In the summer of 2012, with the end of his contract, Azulay was released from Maccabi Haifa and signed for the local rival, Hapoel Haifa but only played five matches in the 2012–13 season. In 2013, he signed for Hapoel Rishon LeZion from the second division, he scored 10 goals in 31 appearances and was the team's top scorer in the 2013–14 season.

On 21 July 2014, Azulay signed a one-year contract with F.C. Beitar Jerusalem. On 22 September 2014, he scored his first goal in the Israeli Premier League, in a 1–0 victory over Maccabi Haifa.
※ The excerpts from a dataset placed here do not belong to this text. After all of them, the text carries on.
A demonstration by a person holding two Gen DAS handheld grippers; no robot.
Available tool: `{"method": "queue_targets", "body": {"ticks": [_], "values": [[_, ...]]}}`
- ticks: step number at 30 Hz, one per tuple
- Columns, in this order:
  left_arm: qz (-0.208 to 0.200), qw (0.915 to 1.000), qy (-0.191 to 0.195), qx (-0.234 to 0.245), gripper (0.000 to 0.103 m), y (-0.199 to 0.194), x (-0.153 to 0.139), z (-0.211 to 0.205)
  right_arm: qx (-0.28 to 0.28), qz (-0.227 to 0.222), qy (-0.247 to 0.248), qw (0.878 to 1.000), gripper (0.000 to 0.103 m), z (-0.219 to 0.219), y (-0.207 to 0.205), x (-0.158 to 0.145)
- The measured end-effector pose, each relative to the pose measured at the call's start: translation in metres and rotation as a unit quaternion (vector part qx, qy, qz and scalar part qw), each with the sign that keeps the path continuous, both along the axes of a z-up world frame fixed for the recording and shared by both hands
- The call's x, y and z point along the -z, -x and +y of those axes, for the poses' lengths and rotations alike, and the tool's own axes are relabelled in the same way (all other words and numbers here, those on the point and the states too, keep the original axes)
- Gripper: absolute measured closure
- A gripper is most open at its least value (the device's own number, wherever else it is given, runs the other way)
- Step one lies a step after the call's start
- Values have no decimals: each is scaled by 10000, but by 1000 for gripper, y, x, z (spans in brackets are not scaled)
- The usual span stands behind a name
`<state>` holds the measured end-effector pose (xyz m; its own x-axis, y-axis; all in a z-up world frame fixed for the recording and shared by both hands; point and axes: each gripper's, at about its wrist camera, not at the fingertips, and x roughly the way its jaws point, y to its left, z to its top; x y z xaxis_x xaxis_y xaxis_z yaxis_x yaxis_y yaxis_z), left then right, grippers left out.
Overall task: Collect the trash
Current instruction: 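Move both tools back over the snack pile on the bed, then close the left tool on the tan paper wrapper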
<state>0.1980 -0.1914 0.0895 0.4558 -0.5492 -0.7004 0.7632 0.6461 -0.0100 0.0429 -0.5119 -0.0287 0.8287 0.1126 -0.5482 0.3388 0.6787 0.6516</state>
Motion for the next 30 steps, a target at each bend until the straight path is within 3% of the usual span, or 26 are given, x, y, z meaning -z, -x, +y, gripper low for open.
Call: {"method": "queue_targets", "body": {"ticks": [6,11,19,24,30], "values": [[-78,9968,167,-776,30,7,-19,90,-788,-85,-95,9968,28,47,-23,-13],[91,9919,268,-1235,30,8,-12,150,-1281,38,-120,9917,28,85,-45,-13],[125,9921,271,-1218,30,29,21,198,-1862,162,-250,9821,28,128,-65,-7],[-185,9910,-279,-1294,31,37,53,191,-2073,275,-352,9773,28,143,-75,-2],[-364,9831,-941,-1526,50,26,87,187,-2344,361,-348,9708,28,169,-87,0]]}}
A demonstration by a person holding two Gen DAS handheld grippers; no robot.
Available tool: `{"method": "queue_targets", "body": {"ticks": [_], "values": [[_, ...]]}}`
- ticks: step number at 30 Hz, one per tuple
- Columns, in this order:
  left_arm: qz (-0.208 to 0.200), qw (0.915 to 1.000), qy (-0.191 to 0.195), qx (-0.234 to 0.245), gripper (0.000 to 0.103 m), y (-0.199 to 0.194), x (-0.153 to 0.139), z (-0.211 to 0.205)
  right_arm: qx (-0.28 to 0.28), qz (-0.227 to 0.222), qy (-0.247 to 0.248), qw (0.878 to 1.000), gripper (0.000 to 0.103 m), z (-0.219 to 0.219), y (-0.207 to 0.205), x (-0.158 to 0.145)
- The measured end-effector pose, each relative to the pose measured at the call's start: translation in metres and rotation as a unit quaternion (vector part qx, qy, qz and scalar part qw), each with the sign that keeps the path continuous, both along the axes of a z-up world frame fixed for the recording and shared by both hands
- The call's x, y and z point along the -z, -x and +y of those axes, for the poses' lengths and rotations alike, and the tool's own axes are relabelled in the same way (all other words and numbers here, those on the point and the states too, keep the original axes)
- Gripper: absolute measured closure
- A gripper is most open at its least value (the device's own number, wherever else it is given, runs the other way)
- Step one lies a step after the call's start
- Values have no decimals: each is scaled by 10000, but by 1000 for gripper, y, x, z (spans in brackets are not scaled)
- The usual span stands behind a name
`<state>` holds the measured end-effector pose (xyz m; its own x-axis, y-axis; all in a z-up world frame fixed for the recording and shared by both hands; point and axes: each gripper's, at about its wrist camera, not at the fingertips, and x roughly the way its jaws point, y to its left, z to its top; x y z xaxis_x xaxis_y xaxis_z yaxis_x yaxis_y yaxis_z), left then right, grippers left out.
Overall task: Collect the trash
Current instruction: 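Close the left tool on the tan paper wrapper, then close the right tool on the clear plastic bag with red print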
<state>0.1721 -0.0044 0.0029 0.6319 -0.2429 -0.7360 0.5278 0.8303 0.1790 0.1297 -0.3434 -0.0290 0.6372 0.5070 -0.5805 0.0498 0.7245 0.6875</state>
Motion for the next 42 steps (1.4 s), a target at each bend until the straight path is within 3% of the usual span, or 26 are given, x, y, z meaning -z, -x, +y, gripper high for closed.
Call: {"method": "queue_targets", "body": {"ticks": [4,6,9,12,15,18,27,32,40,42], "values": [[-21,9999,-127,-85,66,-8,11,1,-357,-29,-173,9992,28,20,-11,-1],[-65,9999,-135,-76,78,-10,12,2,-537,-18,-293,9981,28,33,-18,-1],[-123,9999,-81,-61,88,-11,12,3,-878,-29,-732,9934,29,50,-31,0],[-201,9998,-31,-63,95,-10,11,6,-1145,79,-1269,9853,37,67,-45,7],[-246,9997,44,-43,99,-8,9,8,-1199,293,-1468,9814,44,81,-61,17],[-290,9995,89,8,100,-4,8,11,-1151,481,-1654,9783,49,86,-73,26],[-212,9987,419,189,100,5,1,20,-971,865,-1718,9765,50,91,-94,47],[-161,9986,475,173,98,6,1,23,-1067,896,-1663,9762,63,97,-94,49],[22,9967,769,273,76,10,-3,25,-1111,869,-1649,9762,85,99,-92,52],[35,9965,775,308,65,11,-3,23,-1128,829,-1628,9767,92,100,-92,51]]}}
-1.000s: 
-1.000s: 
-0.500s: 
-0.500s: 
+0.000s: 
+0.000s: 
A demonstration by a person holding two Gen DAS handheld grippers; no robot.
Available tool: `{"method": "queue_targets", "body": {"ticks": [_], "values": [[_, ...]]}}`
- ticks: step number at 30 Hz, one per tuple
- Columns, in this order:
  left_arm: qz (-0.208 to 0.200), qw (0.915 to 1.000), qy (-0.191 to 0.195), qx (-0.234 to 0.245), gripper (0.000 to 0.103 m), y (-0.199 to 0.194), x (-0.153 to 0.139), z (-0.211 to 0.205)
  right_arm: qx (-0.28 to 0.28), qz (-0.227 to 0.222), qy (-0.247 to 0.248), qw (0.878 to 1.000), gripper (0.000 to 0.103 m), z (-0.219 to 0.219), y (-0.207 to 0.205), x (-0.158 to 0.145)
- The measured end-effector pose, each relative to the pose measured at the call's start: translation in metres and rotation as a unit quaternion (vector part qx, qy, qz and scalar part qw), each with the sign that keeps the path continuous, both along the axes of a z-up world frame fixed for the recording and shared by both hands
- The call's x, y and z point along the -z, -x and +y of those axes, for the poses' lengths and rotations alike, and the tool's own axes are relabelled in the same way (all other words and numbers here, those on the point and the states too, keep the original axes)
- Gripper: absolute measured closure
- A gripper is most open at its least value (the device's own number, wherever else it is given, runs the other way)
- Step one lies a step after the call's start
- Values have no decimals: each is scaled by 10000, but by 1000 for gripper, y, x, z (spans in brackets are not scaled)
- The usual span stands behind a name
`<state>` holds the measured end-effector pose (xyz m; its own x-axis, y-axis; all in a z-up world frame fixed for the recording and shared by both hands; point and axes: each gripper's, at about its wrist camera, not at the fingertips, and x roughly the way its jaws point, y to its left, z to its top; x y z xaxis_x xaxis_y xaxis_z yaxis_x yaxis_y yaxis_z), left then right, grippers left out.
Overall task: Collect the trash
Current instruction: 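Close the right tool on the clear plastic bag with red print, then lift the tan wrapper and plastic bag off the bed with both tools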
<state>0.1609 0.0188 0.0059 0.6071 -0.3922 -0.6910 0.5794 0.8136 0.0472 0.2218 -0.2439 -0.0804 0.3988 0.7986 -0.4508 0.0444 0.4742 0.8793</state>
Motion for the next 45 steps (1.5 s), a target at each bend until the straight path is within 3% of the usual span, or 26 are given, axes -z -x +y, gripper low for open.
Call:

Overall, he scored four goals in 34 appearances.

===Maccabi Tel Aviv===
On 10 August 2015, Azulay signed a four-year contract with Maccabi Tel Aviv. On 15 August, he made his debut in Maccabi during the Super Cup match after coming on as a substitute in the 67th minute, Maccabi lost 5–4 to Ironi Kiryat Shmona after a penalty shootout.

On 7 September 2016, he moved on loan to Ironi Kiryat Shmona.

===Maccabi Haifa===
On 29 August 2017, Azulay signed a two-year contract with his former club Maccabi Haifa.